WHAT YOU WILL DO:
Word for word, output every line of the material below, minus pictures.
--- PROVIDED DATA ---
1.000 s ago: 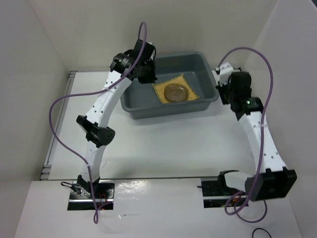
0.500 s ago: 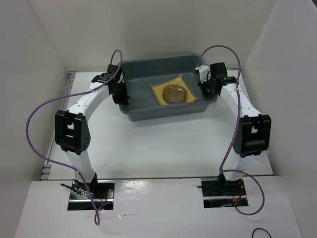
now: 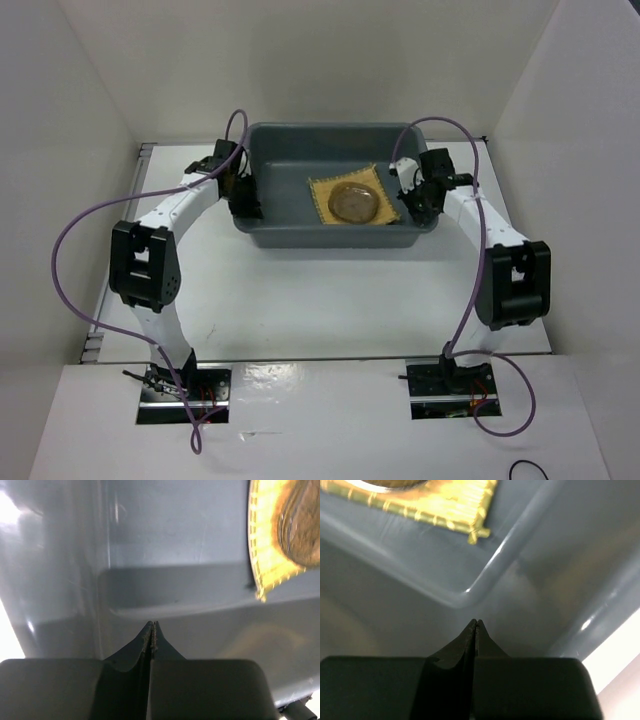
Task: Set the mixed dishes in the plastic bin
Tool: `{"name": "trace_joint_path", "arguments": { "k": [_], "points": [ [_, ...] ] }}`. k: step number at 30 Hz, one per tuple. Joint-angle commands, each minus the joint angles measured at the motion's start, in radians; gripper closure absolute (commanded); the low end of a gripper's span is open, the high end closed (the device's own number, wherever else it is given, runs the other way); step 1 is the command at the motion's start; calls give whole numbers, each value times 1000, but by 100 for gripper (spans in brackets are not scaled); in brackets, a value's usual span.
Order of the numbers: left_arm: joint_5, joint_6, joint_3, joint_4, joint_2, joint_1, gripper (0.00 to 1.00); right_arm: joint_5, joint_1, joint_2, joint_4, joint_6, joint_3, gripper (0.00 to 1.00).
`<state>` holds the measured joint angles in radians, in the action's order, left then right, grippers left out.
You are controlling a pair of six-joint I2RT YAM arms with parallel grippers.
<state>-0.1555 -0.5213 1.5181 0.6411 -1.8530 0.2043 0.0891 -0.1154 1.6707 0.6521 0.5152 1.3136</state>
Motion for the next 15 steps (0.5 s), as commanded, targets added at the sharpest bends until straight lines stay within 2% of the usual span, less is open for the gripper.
{"name": "trace_joint_path", "arguments": {
  "k": [1,5,8,10,11,13,15],
  "points": [
    [4,53,-30,8,20,-34,100,-32,-6,-113,126,55,-50,100],
    [-7,53,-30,8,38,-43,100,-69,-15,-201,126,66,-59,100],
    [-18,43,-3,17,75,-43,100,-90,-15,-275,100,66,-5,100],
    [-29,43,49,28,118,-43,99,-120,-15,-334,89,51,48,86],
    [-39,43,71,28,151,-43,96,-129,-15,-356,80,37,62,64],
    [-141,62,115,-1,188,-43,76,-129,9,-419,80,28,85,40],
    [-174,72,195,-11,245,-43,62,-167,26,-456,90,28,85,19]
  ]
}}
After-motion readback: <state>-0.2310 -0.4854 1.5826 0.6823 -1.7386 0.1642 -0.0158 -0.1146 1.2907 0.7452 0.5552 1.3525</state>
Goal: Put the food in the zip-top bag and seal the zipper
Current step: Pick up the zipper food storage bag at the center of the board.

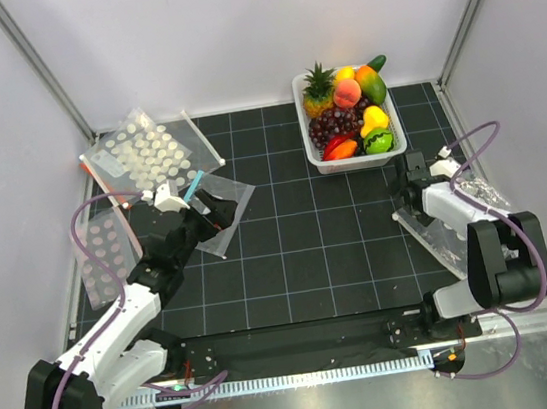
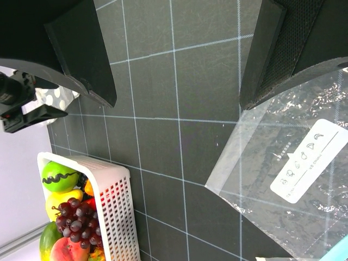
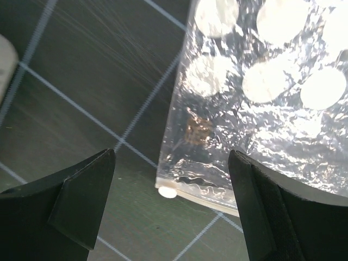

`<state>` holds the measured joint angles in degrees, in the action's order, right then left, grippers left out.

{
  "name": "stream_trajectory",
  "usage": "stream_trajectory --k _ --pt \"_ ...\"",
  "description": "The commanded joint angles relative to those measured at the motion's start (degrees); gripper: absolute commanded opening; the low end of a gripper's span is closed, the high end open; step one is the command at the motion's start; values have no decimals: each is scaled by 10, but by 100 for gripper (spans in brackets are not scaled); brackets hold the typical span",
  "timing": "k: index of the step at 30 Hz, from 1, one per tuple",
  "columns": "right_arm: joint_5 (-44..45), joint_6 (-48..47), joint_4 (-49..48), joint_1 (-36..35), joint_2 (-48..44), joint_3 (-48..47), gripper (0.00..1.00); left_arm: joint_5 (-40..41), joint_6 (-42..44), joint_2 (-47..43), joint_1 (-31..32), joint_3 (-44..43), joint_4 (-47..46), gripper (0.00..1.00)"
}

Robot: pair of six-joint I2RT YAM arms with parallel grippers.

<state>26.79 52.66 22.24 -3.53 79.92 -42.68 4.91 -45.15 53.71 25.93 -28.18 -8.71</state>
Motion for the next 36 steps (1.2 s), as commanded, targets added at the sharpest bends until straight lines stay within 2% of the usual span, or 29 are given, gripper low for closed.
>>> stream_trajectory --k 1,7,10,11,12,15,16,19,23,25,28,30,34,36 --pt "-10 31 15 1 23 -4 92 -5 11 -12 3 -24 -7 100" --pt "1 56 32 2 80 -22 89 -6 11 -12 3 -24 -6 100" --pt "-2 84 76 2 127 -51 75 -5 11 -14 3 -24 -5 100" --pt "-5 88 84 1 135 -53 69 -4 12 -13 3 -25 -6 100" --pt "-17 86 73 1 137 -44 48 -4 12 -12 3 -26 -6 100" --pt "-55 79 19 0 125 -5 7 -7 12 -12 3 -26 -5 100" --pt "-64 78 7 1 121 3 2 -7 12 -11 3 -27 -6 100" --pt "-113 69 -38 -6 99 35 1 -5 12 -10 3 -26 -5 100" --pt "-147 33 -78 -53 47 56 1 -6 13 -5 3 -28 -6 100" --pt "-147 7 -94 -104 -3 63 1 -10 13 -3 3 -28 -7 100" --pt "-192 -34 -147 -165 -66 73 1 -22 12 5 3 -29 -17 100" --pt "-216 -36 -158 -191 -89 67 1 -32 11 12 3 -27 -26 100" --pt "-217 -64 -159 -273 -126 19 1 -101 11 22 3 -17 -83 100" --pt "-203 -83 -156 -303 -133 -1 1 -111 14 26 7 -9 -101 100"
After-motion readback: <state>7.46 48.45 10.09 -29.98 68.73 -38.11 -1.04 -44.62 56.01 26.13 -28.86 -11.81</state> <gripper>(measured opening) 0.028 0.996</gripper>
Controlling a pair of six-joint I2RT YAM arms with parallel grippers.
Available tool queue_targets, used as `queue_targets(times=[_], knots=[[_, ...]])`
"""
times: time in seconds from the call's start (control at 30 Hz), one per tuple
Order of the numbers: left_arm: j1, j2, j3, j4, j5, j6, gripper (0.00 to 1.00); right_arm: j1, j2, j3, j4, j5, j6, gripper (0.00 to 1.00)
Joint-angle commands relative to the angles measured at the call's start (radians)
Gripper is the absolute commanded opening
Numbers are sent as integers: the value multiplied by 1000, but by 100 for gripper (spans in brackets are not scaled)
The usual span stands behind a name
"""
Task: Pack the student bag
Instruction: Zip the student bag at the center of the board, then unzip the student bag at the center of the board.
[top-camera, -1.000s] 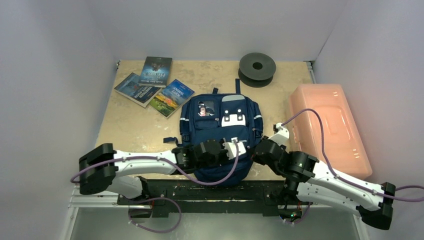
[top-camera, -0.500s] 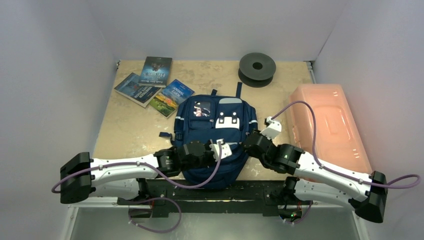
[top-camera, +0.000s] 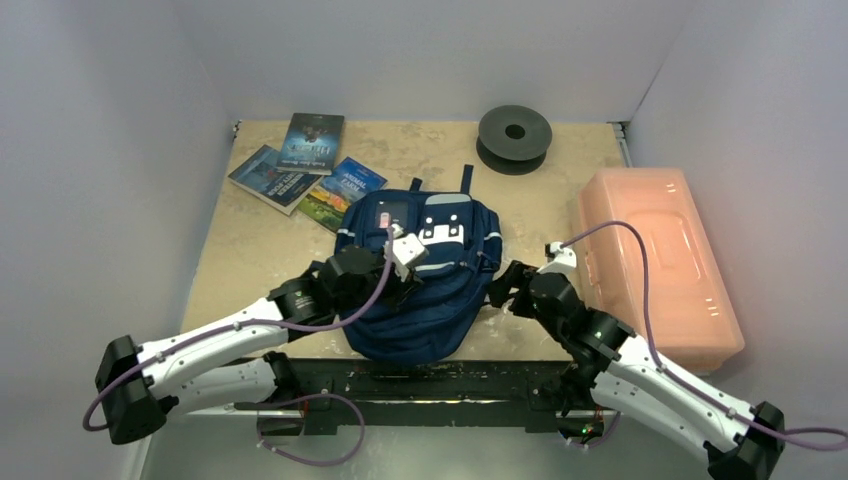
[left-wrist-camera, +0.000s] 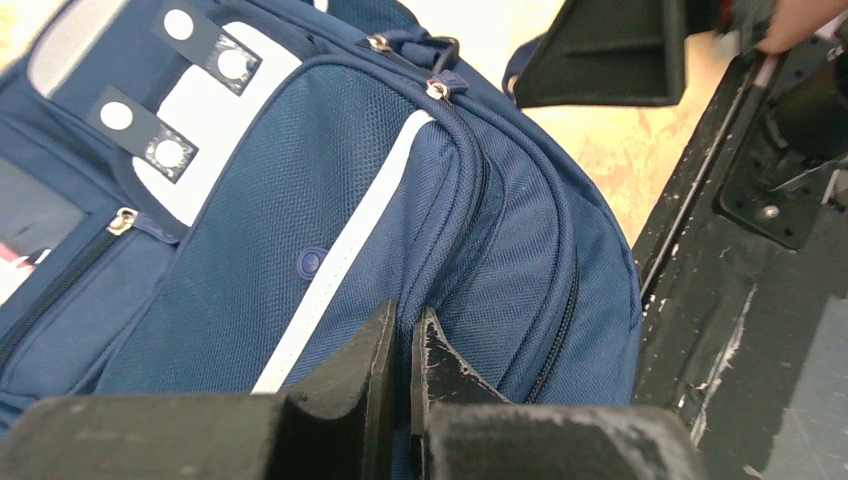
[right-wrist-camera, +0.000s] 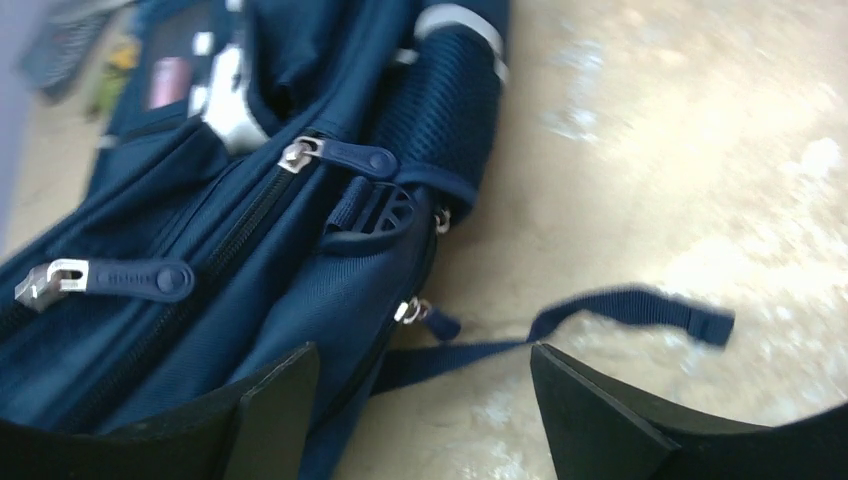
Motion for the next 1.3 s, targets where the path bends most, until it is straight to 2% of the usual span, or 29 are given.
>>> queue_targets(times=[0.0,0.03,0.13,0.2,0.3,0.47,0.5,0.6,0.63,0.67,0.7,0.77,0.93,1.07,1.27], knots=[[91,-146,144,-79,99,-54,0,-34,-147,-81,433,-168,-298,74],[106,-155,164,-113,127,-44,0,-44,-164,-94,480,-220,-368,63],[136,-148,232,-198,171,-12,0,-55,-164,-125,581,-385,-368,63],[148,-144,250,-217,193,9,0,-56,-153,-135,631,-528,-553,41],[163,-148,268,-231,210,34,0,-56,-139,-137,590,-550,-568,41],[189,-168,298,-267,222,64,0,-55,-152,-123,511,-485,-574,44],[194,-174,303,-273,227,65,0,-55,-169,-128,512,-512,-475,57],[209,-187,319,-286,251,67,0,-55,-238,-139,497,-579,-457,59],[213,-189,326,-293,258,70,0,-56,-264,-146,490,-596,-422,68],[215,-190,335,-300,261,74,0,-56,-290,-154,481,-606,-422,68],[218,-192,346,-308,260,80,0,-55,-319,-164,479,-612,-396,75],[223,-197,368,-324,261,90,0,-56,-370,-188,440,-611,-368,78],[234,-208,410,-346,281,102,0,-55,-418,-226,464,-648,-326,79],[238,-226,424,-354,297,113,0,-55,-376,-227,497,-671,-345,81],[241,-260,415,-366,321,168,0,-56,-269,-193,528,-597,-409,80]])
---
SOLUTION FOR THIS EXERCISE:
1.000 s ago: 
0.500 s ago: 
now: 
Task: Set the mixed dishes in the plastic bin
Tool: `{"name": "trace_joint_path", "arguments": { "k": [_], "points": [ [_, ...] ] }}`. k: step number at 30 Hz, one per tuple. Joint-angle commands, each minus the joint angles measured at the motion's start, in radians; gripper closure absolute (commanded); the low end of a gripper's span is open, the high end closed (the device's own number, wherever else it is given, runs the other way); step 1 is the command at the motion's start; calls give whole numbers, each value times 1000, but by 100 for gripper (spans in brackets are not scaled); in brackets, a value's usual span.
Order of the numbers: left_arm: joint_5, joint_6, joint_3, joint_4, joint_2, joint_1, gripper (0.00 to 1.00); right_arm: joint_5, joint_1, joint_2, joint_4, joint_6, joint_3, gripper (0.00 to 1.00).
`<state>` holds the measured joint angles in radians, in the action's order, left then right, grippers left out.
You are controlling a pair of six-joint I2RT YAM arms with parallel grippers.
<state>-0.1555 -0.5213 1.5181 0.6411 -1.8530 0.2043 0.0891 -0.1154 1.6707 0.6521 0.5152 1.3136</state>
Motion for the next 15 steps (0.5 s), as commanded, targets added at the sharpest bends until straight lines stay within 2% of the usual span, less is open for the gripper.
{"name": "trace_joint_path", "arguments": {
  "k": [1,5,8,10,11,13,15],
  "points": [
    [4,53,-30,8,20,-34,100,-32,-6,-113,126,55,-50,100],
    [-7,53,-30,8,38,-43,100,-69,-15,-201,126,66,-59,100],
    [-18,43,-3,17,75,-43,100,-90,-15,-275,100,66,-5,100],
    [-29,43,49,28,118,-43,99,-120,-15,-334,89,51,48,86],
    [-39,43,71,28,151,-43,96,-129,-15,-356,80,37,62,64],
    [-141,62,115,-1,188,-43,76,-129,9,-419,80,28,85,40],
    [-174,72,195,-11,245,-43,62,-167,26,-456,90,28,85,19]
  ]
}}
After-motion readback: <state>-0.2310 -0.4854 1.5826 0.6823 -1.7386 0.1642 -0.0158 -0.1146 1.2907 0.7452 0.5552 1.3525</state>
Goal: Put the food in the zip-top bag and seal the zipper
Current step: Pick up the zipper food storage bag at the center of the board.


`<state>` holds the measured joint angles in degrees, in the action's order, right then left, grippers left out.

{
  "name": "stream_trajectory",
  "usage": "stream_trajectory --k _ --pt \"_ ...\"",
  "description": "The commanded joint angles relative to those measured at the motion's start (degrees); gripper: absolute commanded opening; the low end of a gripper's span is closed, the high end open; step one is the command at the motion's start; values have no decimals: each is scaled by 10, but by 100 for gripper (spans in brackets are not scaled); brackets hold the typical span",
  "timing": "k: index of the step at 30 Hz, from 1, one per tuple",
  "columns": "right_arm: joint_5 (-44..45), joint_6 (-48..47), joint_4 (-49..48), joint_1 (-36..35), joint_2 (-48..44), joint_3 (-48..47), gripper (0.00..1.00); left_arm: joint_5 (-40..41), joint_6 (-42..44), joint_2 (-47..43), joint_1 (-31..32), joint_3 (-44..43), joint_4 (-47..46), gripper (0.00..1.00)"
}

Robot: pair of six-joint I2RT YAM arms with parallel grippers.

<state>26.79 52.66 22.24 -3.53 79.92 -42.68 4.91 -45.15 53.71 25.93 -28.18 -8.71</state>
Motion for the next 36 steps (1.2 s), as commanded, targets added at the sharpest bends until straight lines stay within 2% of the usual span, or 29 are given, gripper low for closed.
>>> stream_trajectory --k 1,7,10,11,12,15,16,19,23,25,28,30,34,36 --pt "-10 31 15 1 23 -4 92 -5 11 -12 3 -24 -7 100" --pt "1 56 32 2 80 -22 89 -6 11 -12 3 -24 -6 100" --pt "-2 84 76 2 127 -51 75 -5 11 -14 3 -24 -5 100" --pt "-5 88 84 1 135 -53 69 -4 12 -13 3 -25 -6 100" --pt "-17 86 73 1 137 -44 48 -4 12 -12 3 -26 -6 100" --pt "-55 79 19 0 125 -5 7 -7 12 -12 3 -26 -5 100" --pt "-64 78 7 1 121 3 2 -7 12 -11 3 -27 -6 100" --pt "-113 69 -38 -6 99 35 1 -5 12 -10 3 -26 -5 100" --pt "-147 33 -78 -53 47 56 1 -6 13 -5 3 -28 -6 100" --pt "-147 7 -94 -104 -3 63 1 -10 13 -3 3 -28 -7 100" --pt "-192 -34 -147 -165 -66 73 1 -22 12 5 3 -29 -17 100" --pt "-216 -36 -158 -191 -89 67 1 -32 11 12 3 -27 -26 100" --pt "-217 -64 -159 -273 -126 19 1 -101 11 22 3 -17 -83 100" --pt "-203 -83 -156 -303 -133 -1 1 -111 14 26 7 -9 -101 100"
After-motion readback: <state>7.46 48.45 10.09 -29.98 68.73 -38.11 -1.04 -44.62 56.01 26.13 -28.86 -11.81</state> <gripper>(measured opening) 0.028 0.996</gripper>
Controlling a pair of six-joint I2RT YAM arms with parallel grippers.
Available tool queue_targets, used as `queue_targets(times=[_], knots=[[_, ...]])`
"""
times: time in seconds from the call's start (control at 30 Hz), one per tuple
Order of the numbers: left_arm: j1, j2, j3, j4, j5, j6, gripper (0.00 to 1.00); right_arm: j1, j2, j3, j4, j5, j6, gripper (0.00 to 1.00)
Joint-angle commands relative to the angles measured at the call's start (radians)
Gripper is the absolute commanded opening
Numbers are sent as integers: the value multiplied by 1000, but by 100 for gripper (spans in brackets are not scaled)
The usual span stands behind a name
"""
Task: Pack the student bag
Instruction: Zip the student bag at the center of the board, then unzip the student bag at the center of the board.
[top-camera, -1.000s] 
[top-camera, -0.500s] 
[top-camera, +0.000s] 
[left-wrist-camera, +0.000s] 
[right-wrist-camera, +0.000s] 
Motion for the next 1.3 s, targets where the path bends most, until it is straight to 2% of the usual span, or 29 are given.
>>> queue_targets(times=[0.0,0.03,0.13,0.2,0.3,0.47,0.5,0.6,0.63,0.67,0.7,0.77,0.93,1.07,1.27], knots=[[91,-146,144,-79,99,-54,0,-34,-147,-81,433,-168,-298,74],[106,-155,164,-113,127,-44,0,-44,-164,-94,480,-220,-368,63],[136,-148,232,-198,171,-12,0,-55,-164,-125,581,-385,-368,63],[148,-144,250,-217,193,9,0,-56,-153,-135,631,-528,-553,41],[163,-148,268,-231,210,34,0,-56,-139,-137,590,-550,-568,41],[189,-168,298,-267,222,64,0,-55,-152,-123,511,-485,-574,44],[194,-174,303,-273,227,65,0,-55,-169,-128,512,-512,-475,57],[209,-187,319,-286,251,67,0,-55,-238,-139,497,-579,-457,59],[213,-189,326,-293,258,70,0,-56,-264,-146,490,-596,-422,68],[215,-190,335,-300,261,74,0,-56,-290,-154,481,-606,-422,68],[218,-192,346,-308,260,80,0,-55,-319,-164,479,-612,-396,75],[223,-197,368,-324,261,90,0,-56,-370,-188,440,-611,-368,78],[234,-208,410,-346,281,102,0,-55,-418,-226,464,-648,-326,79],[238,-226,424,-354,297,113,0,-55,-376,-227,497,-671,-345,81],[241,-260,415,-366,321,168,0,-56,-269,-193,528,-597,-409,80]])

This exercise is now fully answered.